*What is required:* Report each line of the entries below that includes "text".
=====
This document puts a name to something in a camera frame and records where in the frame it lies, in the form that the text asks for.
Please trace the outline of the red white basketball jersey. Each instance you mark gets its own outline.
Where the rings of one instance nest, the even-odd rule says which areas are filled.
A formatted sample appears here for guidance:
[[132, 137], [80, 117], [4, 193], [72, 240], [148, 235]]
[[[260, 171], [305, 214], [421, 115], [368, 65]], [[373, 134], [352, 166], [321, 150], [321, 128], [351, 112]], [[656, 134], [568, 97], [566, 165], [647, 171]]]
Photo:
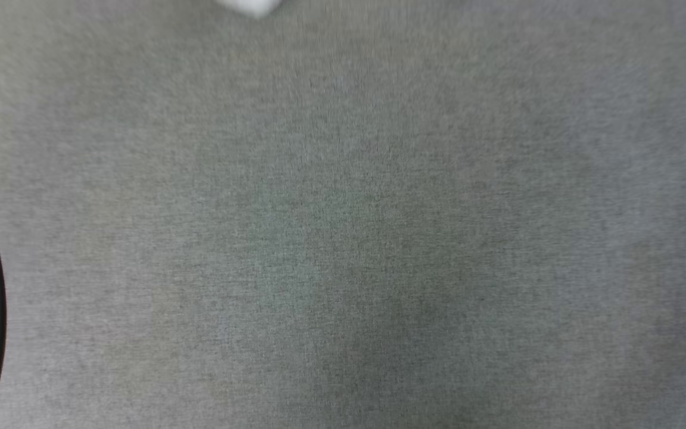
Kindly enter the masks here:
[[219, 6], [247, 17], [262, 19], [269, 16], [283, 0], [214, 0]]

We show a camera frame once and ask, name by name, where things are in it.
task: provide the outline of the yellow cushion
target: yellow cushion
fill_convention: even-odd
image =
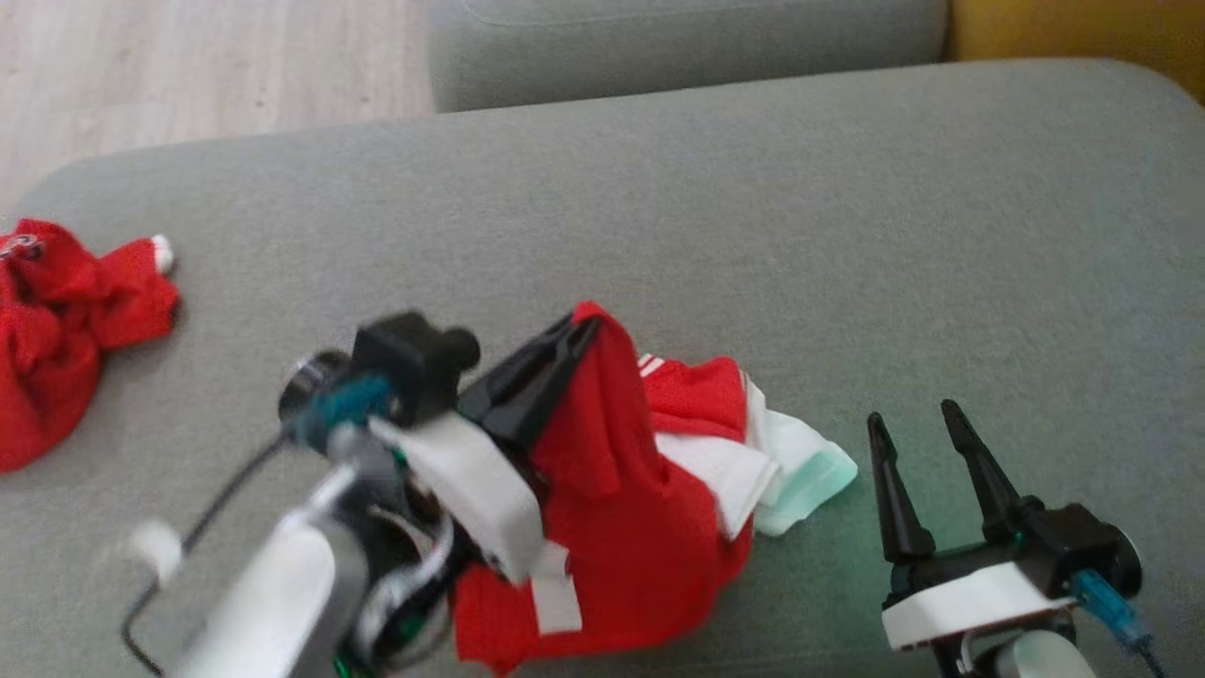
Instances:
[[[948,57],[1111,57],[1205,102],[1205,0],[951,0]]]

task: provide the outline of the red cloth
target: red cloth
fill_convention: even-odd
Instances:
[[[176,300],[149,238],[98,259],[49,222],[0,235],[0,472],[65,438],[92,401],[100,352],[167,334]]]
[[[696,367],[665,361],[645,377],[645,395],[657,431],[745,442],[745,378],[733,359]]]
[[[748,556],[751,533],[728,543],[707,488],[657,452],[628,332],[596,303],[580,303],[575,320],[589,317],[600,318],[599,332],[531,458],[549,482],[545,535],[569,549],[582,630],[540,636],[531,586],[474,568],[457,586],[457,648],[498,673],[680,637]]]

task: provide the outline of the gray fabric
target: gray fabric
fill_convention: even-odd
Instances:
[[[640,349],[729,354],[862,477],[777,541],[692,637],[528,676],[931,676],[889,655],[864,423],[881,411],[942,547],[977,538],[937,403],[1017,488],[1081,501],[1146,559],[1138,607],[1194,674],[1205,112],[1150,71],[1015,61],[818,76],[160,148],[86,161],[23,202],[96,250],[180,252],[177,331],[112,358],[76,435],[0,477],[6,676],[134,676],[141,580],[98,552],[187,525],[269,436],[294,359],[417,306],[488,365],[581,297]],[[322,472],[277,461],[140,633],[174,656]],[[1103,677],[1139,674],[1083,621]],[[481,674],[449,660],[416,676]]]
[[[937,60],[946,0],[439,0],[440,111]]]

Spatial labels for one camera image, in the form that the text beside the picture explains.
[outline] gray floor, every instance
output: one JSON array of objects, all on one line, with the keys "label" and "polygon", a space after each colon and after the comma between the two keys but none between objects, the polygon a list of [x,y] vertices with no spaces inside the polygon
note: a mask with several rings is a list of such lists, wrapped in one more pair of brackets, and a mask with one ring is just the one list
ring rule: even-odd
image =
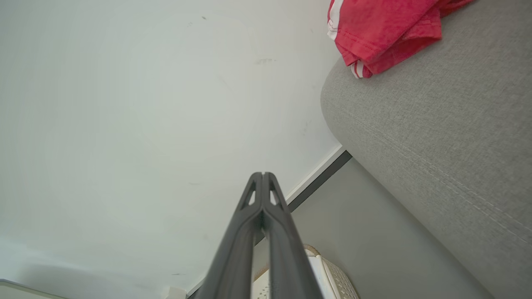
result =
[{"label": "gray floor", "polygon": [[[301,239],[343,269],[361,298],[493,298],[356,160],[293,212]],[[254,268],[267,260],[255,248]]]}]

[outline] red cloth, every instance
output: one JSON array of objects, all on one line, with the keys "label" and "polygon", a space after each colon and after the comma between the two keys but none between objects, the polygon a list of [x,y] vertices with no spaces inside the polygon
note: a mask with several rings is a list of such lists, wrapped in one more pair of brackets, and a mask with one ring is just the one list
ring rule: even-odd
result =
[{"label": "red cloth", "polygon": [[471,1],[332,0],[329,36],[355,76],[369,78],[440,40],[440,19]]}]

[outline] gray sofa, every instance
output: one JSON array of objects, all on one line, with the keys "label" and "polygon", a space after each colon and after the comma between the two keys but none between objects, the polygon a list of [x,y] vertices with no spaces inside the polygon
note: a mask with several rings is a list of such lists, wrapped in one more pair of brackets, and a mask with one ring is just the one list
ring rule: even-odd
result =
[{"label": "gray sofa", "polygon": [[333,134],[496,297],[532,298],[532,2],[477,0],[370,79],[342,60]]}]

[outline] white baseboard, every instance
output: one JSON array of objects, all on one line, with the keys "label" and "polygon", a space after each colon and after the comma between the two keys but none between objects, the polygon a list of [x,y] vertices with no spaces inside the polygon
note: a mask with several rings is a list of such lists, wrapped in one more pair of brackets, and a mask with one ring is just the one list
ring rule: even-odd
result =
[{"label": "white baseboard", "polygon": [[[344,153],[345,149],[342,145],[337,146],[314,170],[306,176],[301,183],[299,183],[288,195],[285,197],[286,203],[291,203],[303,190],[310,185],[322,172],[324,172],[340,155]],[[203,284],[203,278],[193,288],[187,292],[187,297],[197,291]]]}]

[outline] white wall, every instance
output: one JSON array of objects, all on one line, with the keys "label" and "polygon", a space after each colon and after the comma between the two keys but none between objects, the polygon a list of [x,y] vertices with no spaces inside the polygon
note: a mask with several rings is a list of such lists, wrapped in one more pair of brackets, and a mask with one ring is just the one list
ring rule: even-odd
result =
[{"label": "white wall", "polygon": [[338,145],[328,5],[0,2],[0,278],[80,299],[192,288],[252,172],[286,194]]}]

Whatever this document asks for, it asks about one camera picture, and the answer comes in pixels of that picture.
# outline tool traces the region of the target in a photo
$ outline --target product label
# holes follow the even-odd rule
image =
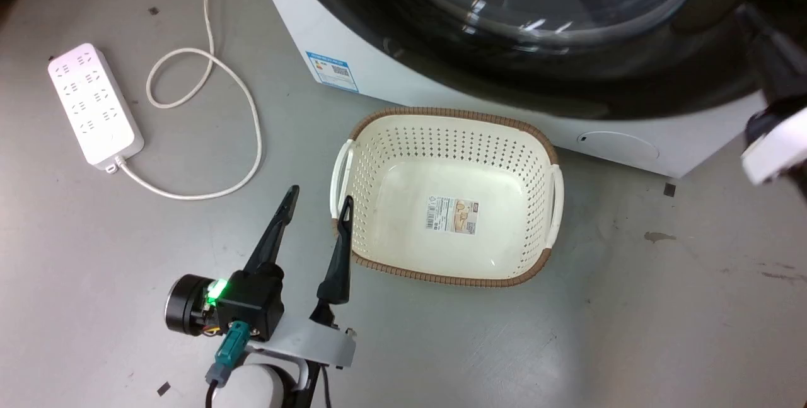
[[[479,203],[470,199],[430,196],[426,205],[426,228],[476,235]]]
[[[351,67],[345,61],[323,57],[311,52],[306,52],[306,54],[308,54],[308,60],[311,61],[311,66],[314,66],[314,70],[320,76],[320,81],[323,84],[358,92],[356,81],[354,81],[351,74]]]

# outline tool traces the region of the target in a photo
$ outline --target power strip
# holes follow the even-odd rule
[[[143,136],[118,82],[93,44],[81,44],[55,58],[48,73],[87,163],[115,173],[116,158],[143,149]]]

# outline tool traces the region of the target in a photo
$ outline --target white power strip
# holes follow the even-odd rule
[[[143,149],[143,136],[118,83],[93,44],[55,58],[48,73],[88,163],[115,173],[116,157],[128,158]]]

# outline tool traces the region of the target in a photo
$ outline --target barcode
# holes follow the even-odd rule
[[[429,203],[429,210],[426,212],[426,228],[437,230],[438,227],[434,226],[434,219],[438,215],[438,205]]]
[[[334,74],[344,75],[346,77],[351,77],[351,73],[348,72],[348,69],[340,68],[339,66],[331,65],[332,69],[334,69]]]

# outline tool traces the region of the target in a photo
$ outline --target laundry basket
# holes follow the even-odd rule
[[[441,284],[510,287],[550,257],[563,178],[536,127],[495,115],[395,107],[339,151],[331,216],[354,198],[358,264]]]

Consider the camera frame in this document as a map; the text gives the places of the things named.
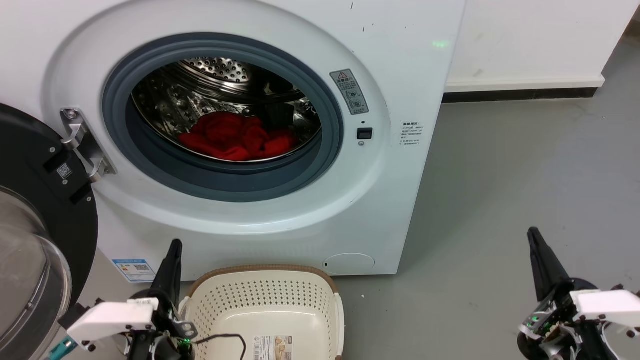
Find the washing machine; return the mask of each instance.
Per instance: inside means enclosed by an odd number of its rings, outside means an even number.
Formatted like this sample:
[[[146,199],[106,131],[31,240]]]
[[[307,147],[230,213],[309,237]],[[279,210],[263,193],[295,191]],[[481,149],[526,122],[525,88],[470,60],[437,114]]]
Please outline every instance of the washing machine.
[[[131,282],[176,238],[185,281],[259,263],[394,274],[463,9],[6,1],[3,194],[66,259],[71,302],[96,243]]]

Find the beige laundry basket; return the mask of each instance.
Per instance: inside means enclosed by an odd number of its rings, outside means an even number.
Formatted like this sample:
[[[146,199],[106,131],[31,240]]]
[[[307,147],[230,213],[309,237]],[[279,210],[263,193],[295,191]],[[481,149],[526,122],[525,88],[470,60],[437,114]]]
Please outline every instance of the beige laundry basket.
[[[344,310],[333,280],[305,266],[238,266],[210,272],[180,303],[199,331],[193,341],[240,334],[244,360],[340,360]],[[198,360],[240,359],[239,338],[194,345]]]

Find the white wall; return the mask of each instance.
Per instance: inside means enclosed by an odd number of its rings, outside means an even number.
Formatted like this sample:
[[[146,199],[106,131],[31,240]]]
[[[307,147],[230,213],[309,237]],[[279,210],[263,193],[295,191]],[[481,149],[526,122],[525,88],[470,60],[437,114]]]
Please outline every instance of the white wall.
[[[446,92],[602,86],[640,0],[467,0]]]

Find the red cloth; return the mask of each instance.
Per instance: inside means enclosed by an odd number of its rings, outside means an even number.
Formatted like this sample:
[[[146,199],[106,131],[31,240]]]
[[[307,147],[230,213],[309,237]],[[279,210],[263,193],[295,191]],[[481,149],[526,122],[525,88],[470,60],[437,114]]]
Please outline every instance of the red cloth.
[[[255,116],[225,112],[204,115],[178,140],[191,150],[230,161],[273,158],[289,152],[295,144],[289,129],[267,132]]]

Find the teal connector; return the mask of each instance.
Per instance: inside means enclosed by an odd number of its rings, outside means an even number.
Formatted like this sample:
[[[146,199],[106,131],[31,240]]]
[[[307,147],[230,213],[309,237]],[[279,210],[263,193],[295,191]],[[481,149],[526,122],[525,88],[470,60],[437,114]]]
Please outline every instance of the teal connector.
[[[69,336],[64,338],[56,347],[49,352],[49,357],[45,360],[61,360],[63,357],[69,355],[71,351],[77,348],[78,344]]]

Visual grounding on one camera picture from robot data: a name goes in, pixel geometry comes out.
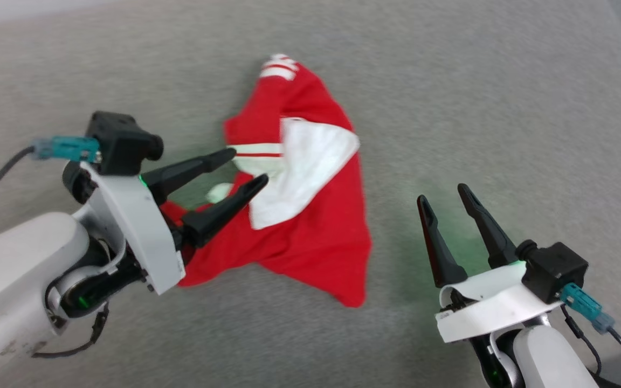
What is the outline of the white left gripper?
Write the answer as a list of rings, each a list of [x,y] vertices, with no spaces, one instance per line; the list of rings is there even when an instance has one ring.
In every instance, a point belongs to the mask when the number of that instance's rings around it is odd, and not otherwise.
[[[142,181],[138,175],[101,175],[88,162],[81,162],[81,169],[96,184],[86,206],[93,209],[99,231],[109,233],[111,243],[118,243],[119,254],[132,250],[157,295],[175,287],[185,276],[182,254],[176,249],[158,205],[193,179],[231,162],[236,155],[234,148],[223,148],[146,172]],[[181,217],[181,245],[207,245],[265,188],[268,180],[267,174],[259,175],[205,210],[185,213]]]

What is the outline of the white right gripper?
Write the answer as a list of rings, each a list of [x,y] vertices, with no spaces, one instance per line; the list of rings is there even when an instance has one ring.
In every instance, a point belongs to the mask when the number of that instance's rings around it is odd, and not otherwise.
[[[547,304],[525,285],[524,262],[517,262],[516,245],[467,184],[457,186],[466,213],[475,221],[492,268],[468,278],[456,263],[438,228],[438,218],[426,196],[417,197],[417,209],[439,304],[436,314],[443,342],[464,341],[522,323],[560,306]]]

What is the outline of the red and white basketball jersey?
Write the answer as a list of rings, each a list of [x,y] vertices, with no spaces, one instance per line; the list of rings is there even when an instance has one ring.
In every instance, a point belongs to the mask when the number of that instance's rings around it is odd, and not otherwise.
[[[271,55],[224,135],[236,150],[237,173],[212,187],[199,211],[259,175],[268,184],[204,248],[185,249],[180,287],[255,263],[346,307],[362,306],[371,237],[360,141],[321,78],[286,54]]]
=====
*Written response:*
This document puts a name to something in a camera frame and records where in the frame it lies, in the form that the text asks for.
Spatial labels for one camera image, in the form that the text beside the picture explains.
Consider the camera frame in this document as a map; the text gives the places of the things named.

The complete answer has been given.